# Outdoor Sulcata Enclosure in the PNW, Suggestions Needed :)



## AndreavonW (Mar 2, 2015)

Hello all!
I have recently moved near Eugene, Oregon and am looking to set up an outdoor enclosure to last for the next 5 or so years. My sulcata is around 9-10 years old and her shell is about 16 inches long. Currently we are planning to add the enclosure to the back of the green house. The wall separating the enclosure from the greenhouse would not be insulated. The other three walls and the floor would have insulation between two sheets of plywood. The roof would be clear corrugated roof panels sealed around the edges. 

Do you think this will be enough to keep the enclosure temps outside of the heat source (which is a kane heat mat and a radiant heating panel in a 4' by 4' night box) at a regulated temp during the summer and winter? 

Summer nights often drop below the 60s and winter nights can get down to the 20s. I plan to have a UV bulb in the enclosure in the winter and red heat lamp that would stay on at all times outside of the night box. Any other suggestions to keep the enclosure warm during the winter? A friend suggested a mini-split unit heat pump but those are pretty dang expensive. 

Would the clear corrugated roof panels be a bad idea for any reason?

The winters are very damp here and I would want proper ventilation but don't want draftiness. Any suggestions there? 

The enclosure would open to an enclosed yard area for the warmer months but I would want to shut the enclosure off in the coldest winter days/nights.

I can give more specs on what we are planning but everything is preliminary so please contribute any two cents! I don't have actual measurements of the full enclosure, maybe about 6' x 8'? 

I tried searching through the forums for similar tank set-ups but didn't really find what I was hoping for. Also, it's safe to assume I understand the basics, i.e. heat gradient, etc.

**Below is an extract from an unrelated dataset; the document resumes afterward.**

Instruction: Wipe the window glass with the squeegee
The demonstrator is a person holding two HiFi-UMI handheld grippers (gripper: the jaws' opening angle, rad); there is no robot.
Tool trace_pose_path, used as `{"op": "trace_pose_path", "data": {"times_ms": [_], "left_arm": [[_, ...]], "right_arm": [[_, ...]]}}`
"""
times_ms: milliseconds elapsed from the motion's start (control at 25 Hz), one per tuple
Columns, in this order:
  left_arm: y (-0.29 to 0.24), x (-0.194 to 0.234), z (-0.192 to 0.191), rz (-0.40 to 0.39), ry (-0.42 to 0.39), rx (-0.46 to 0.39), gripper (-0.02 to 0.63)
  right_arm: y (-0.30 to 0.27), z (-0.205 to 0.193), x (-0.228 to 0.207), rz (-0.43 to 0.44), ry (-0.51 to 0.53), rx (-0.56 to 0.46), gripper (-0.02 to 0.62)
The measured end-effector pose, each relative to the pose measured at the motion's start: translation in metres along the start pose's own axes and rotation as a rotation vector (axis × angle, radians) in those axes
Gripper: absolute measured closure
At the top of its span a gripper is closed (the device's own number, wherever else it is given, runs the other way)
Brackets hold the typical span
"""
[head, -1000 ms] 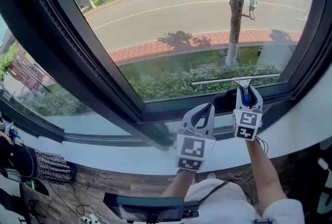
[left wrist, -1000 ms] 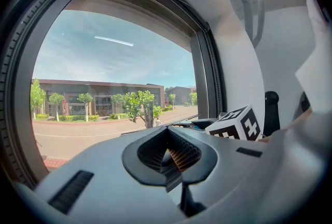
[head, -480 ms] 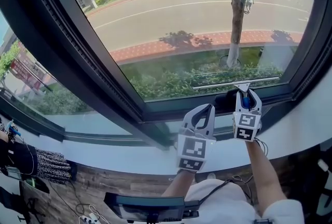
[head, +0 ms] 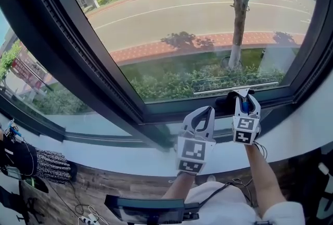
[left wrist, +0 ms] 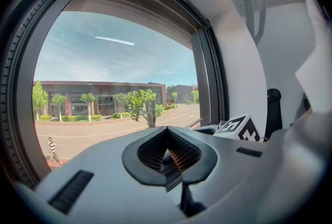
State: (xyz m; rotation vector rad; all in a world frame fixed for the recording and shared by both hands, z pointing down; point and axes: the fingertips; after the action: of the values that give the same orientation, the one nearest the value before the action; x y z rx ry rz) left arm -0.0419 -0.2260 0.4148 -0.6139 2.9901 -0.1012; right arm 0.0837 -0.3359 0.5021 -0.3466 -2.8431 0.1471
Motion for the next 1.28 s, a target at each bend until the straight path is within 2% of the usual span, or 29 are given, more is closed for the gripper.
{"op": "trace_pose_path", "data": {"times_ms": [400,560,680,840,1040,1280], "left_arm": [[0.0,-0.009,0.003,0.039,0.01,-0.001,0.604],[0.0,-0.014,0.001,0.061,0.023,-0.013,0.604],[0.0,-0.016,-0.005,0.069,0.034,-0.017,0.604],[0.001,-0.024,-0.008,0.045,0.035,-0.011,0.604],[-0.008,-0.03,0.011,-0.023,0.027,-0.053,0.604],[-0.009,-0.034,0.026,-0.105,0.015,-0.079,0.604]], "right_arm": [[0.001,0.001,-0.003,0.013,-0.025,-0.011,0.446],[0.012,0.011,-0.009,0.021,-0.026,-0.059,0.446],[0.024,0.032,-0.02,0.016,-0.036,-0.124,0.446],[0.044,0.092,-0.045,-0.012,-0.034,-0.263,0.446],[0.064,0.198,-0.088,-0.04,0.001,-0.445,0.446],[0.078,0.3,-0.143,-0.109,0.027,-0.574,0.446]]}}
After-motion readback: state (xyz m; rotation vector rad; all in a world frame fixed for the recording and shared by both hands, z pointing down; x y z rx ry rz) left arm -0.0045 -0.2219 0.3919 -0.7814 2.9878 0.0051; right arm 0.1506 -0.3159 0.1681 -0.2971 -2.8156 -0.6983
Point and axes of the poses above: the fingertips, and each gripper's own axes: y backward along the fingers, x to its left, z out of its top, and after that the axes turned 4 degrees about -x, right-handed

Also, for your viewing pleasure, my two tortoises that grew up together!  







THANKS SO MUCH!!!


----------



## Jacqui (Mar 3, 2015)

Lol I love that cat! Good looking sulcata. We have several tortoise owners up in your area, including ones with sulcatas.

Some questions first... Will the greenhouse be heated which it will be butted up against? The panel will let light in, but will also let heat out.

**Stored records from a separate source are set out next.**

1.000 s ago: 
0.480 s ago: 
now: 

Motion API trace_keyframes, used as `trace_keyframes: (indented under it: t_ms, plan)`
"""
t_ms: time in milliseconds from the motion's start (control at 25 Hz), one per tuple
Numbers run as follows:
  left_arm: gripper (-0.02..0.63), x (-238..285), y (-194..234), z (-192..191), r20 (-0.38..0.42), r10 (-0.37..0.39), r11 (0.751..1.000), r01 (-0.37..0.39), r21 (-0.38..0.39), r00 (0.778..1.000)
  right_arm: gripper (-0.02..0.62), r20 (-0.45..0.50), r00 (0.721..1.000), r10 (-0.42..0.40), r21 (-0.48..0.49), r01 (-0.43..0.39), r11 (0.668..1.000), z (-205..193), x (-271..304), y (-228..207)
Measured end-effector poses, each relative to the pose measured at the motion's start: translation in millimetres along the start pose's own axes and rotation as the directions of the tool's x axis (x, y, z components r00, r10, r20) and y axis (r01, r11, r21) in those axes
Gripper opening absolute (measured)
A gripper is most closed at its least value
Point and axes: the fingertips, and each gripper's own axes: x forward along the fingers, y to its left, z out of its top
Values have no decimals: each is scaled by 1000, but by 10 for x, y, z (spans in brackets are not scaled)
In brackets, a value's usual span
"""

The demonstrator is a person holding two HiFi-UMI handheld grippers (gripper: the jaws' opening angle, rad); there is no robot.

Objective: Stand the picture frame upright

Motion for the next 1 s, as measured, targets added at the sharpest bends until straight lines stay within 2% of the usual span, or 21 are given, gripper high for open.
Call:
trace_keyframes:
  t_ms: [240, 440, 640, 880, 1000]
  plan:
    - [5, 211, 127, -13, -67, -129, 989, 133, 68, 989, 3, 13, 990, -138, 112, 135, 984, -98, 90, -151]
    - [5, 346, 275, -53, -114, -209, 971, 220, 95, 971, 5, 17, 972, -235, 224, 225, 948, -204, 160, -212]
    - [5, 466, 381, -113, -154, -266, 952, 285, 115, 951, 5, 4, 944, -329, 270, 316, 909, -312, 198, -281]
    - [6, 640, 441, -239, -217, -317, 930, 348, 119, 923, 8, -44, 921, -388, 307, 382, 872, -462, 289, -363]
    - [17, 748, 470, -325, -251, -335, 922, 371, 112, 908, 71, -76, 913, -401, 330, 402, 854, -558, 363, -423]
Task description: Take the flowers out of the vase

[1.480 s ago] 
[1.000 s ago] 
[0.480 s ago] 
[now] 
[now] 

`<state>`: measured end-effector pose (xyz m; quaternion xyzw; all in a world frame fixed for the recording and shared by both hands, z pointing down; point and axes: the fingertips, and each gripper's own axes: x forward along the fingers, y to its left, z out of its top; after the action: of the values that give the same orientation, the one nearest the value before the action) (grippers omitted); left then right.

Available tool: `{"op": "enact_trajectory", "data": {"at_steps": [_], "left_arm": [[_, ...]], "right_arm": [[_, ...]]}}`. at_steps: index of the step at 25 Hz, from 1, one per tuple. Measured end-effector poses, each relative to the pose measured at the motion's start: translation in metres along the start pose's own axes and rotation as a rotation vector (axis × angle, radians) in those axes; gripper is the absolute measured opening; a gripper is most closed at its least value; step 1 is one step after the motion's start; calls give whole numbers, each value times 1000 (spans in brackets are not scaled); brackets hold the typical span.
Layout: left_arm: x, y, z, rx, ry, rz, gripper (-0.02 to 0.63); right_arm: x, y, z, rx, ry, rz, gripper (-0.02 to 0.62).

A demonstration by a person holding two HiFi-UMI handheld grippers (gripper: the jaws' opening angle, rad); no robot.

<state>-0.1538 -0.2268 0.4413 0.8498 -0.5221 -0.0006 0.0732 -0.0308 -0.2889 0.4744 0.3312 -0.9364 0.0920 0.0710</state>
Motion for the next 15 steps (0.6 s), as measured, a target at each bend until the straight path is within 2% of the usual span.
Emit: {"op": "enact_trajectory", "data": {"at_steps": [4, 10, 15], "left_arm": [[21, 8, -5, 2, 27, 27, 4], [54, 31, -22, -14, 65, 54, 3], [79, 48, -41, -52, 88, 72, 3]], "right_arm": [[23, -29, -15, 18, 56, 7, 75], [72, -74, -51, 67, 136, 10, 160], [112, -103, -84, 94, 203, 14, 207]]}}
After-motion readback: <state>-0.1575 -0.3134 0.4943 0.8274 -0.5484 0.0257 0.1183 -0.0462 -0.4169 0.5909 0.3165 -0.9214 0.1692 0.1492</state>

Your enclosure though sounds very small. Can you make it a lot larger?


----------



## wellington (Mar 3, 2015)

I love the cat in the costume, not sure your cat is that thrilled though. Your tort looks very interested in the weird looking tortoise. Very nice sully. I agree with Jacqui, bigger would be better. Also the panels would work good when sunny out, but otherwise will lose heat. You may need to provide for heat to compensate.
@Cowboy_Ken and @Team Gomberg may be able to help here.


----------



## Momof4 (Mar 3, 2015)

AndreavonW said:


> Hello all!
> I have recently moved near Eugene, Oregon and am looking to set up an outdoor enclosure to last for the next 5 or so years. My sulcata is around 9-10 years old and her shell is about 16 inches long. Currently we are planning to add the enclosure to the back of the green house. The wall separating the enclosure from the greenhouse would not be insulated. The other three walls and the floor would have insulation between two sheets of plywood. The roof would be clear corrugated roof panels sealed around the edges.
> 
> Do you think this will be enough to keep the enclosure temps outside of the heat source (which is a kane heat mat and a radiant heating panel in a 4' by 4' night box) at a regulated temp during the summer and winter?
> ...



I can't help you, but wanted to tell you that your tort is very handsome and smooth!!!


----------



## Cowboy_Ken (Mar 3, 2015)

Here are a couple photos of my sulcata yard. That end of the barn in the first picture is 32' for scale. The heated house in the second picture is 4'x8'. I heat it with a radiant oil filled electro heater. I have no lights inside it. They live in this setup year round. Colder days they come out for multiple 10-15 minute grazing periods, heading back in to warm up. I'm up here east of Salem, about 1-1/2 hours north of you off I-5.


----------



## bouaboua (Mar 3, 2015)

You have "Two" very nice looking tortoise! ! !Hahaha.....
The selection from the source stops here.